**AIM OF THE TASK**
Find the word "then" in the listing; pull out each line holding it.

**COLLECTED MATERIAL**
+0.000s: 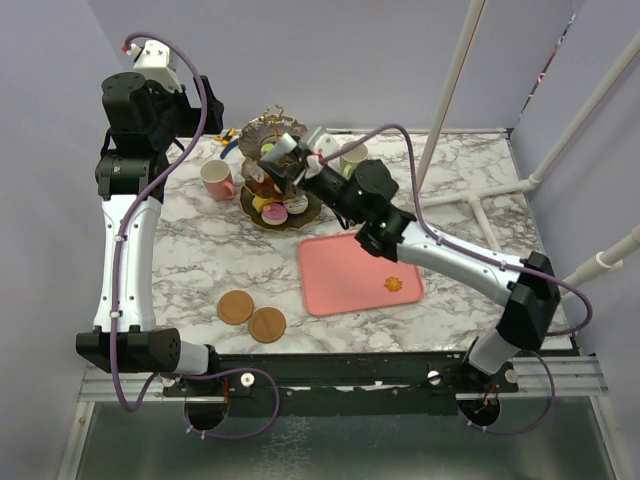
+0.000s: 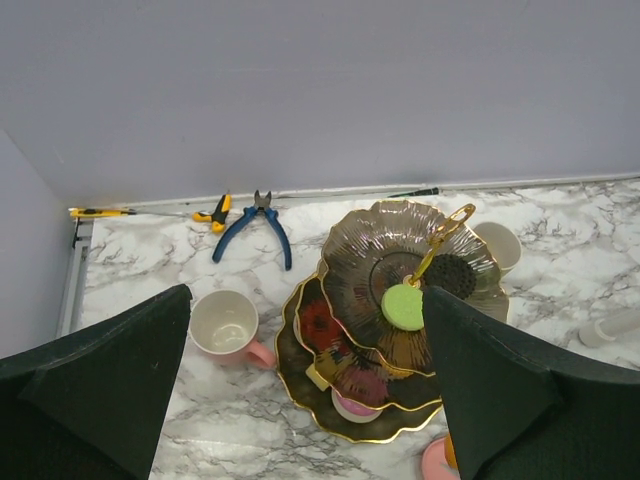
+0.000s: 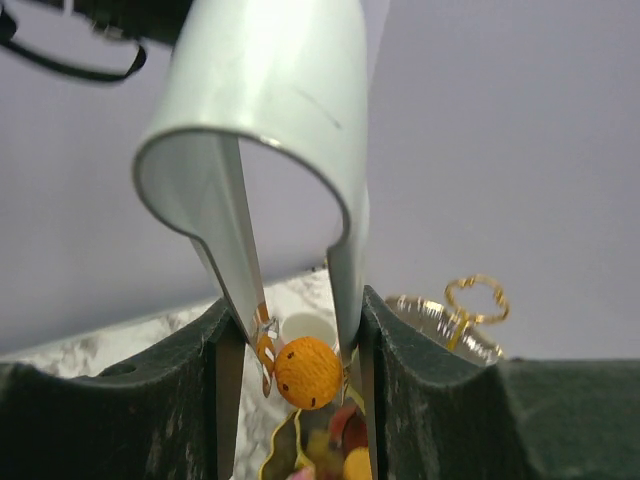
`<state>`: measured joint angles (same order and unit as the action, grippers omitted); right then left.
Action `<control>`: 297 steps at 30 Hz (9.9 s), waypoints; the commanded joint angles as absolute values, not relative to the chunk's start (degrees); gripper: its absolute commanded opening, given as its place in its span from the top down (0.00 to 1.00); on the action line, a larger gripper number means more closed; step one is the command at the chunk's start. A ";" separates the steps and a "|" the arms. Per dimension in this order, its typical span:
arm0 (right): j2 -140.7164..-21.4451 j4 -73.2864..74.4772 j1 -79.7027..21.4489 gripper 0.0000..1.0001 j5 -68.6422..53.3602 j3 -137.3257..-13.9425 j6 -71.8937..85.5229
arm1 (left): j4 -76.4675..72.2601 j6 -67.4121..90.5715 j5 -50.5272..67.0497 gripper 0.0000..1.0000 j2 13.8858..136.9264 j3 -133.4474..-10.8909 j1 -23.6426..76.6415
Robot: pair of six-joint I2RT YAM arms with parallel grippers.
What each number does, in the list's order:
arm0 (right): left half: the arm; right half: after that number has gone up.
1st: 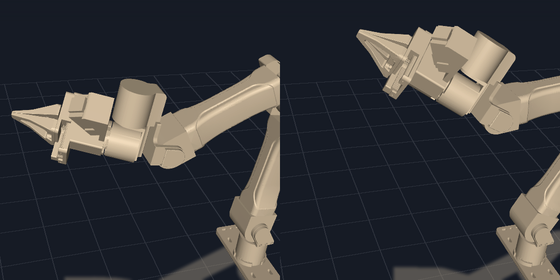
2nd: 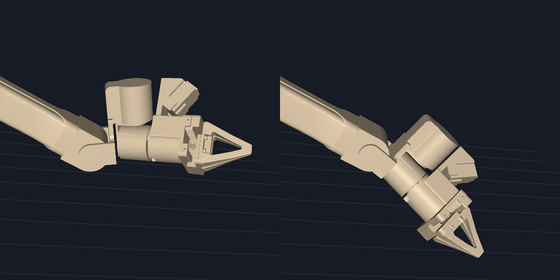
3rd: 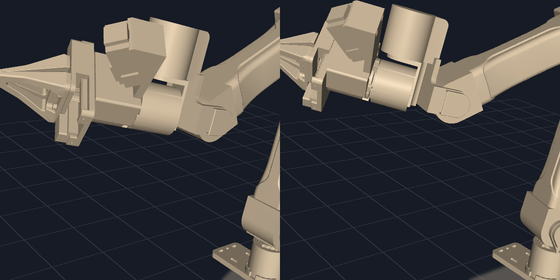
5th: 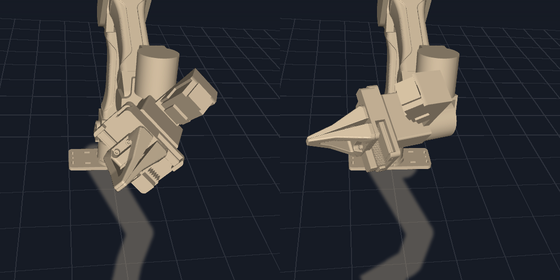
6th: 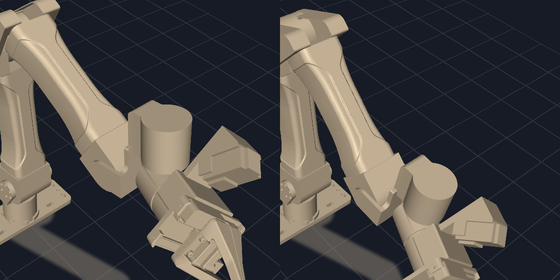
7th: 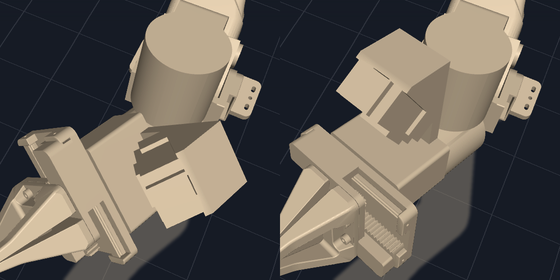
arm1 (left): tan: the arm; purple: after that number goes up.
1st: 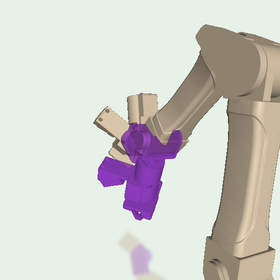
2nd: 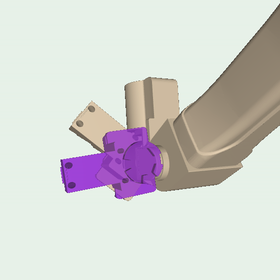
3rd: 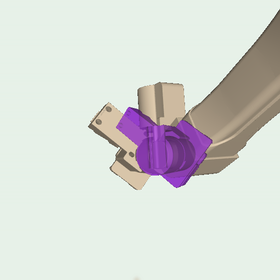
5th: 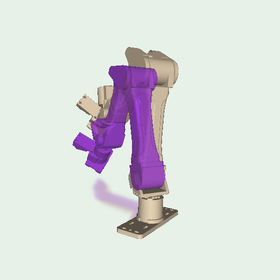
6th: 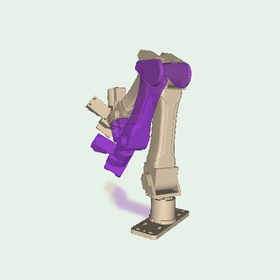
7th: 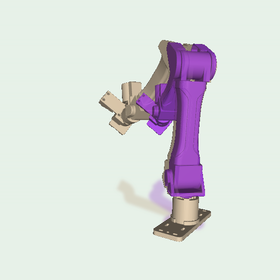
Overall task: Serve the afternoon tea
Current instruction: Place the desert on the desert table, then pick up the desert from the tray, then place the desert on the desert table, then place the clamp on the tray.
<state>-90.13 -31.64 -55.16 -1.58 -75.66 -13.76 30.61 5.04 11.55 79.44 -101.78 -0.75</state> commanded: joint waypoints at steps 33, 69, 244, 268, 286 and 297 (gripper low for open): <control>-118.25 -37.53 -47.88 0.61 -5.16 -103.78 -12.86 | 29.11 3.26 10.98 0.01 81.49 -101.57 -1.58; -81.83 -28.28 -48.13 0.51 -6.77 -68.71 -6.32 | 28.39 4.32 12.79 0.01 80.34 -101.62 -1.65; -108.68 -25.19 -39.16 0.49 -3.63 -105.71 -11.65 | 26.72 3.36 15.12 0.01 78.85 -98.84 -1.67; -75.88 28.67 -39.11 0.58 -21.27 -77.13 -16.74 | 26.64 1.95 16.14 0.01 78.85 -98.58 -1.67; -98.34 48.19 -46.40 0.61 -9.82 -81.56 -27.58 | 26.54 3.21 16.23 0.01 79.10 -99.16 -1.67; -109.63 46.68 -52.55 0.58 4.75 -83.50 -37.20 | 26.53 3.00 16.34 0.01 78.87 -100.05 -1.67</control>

**EXERCISE SOLUTION**
`<state>`: measured joint angles (same order and unit as the action, grippers omitted); right then left.
Current instruction: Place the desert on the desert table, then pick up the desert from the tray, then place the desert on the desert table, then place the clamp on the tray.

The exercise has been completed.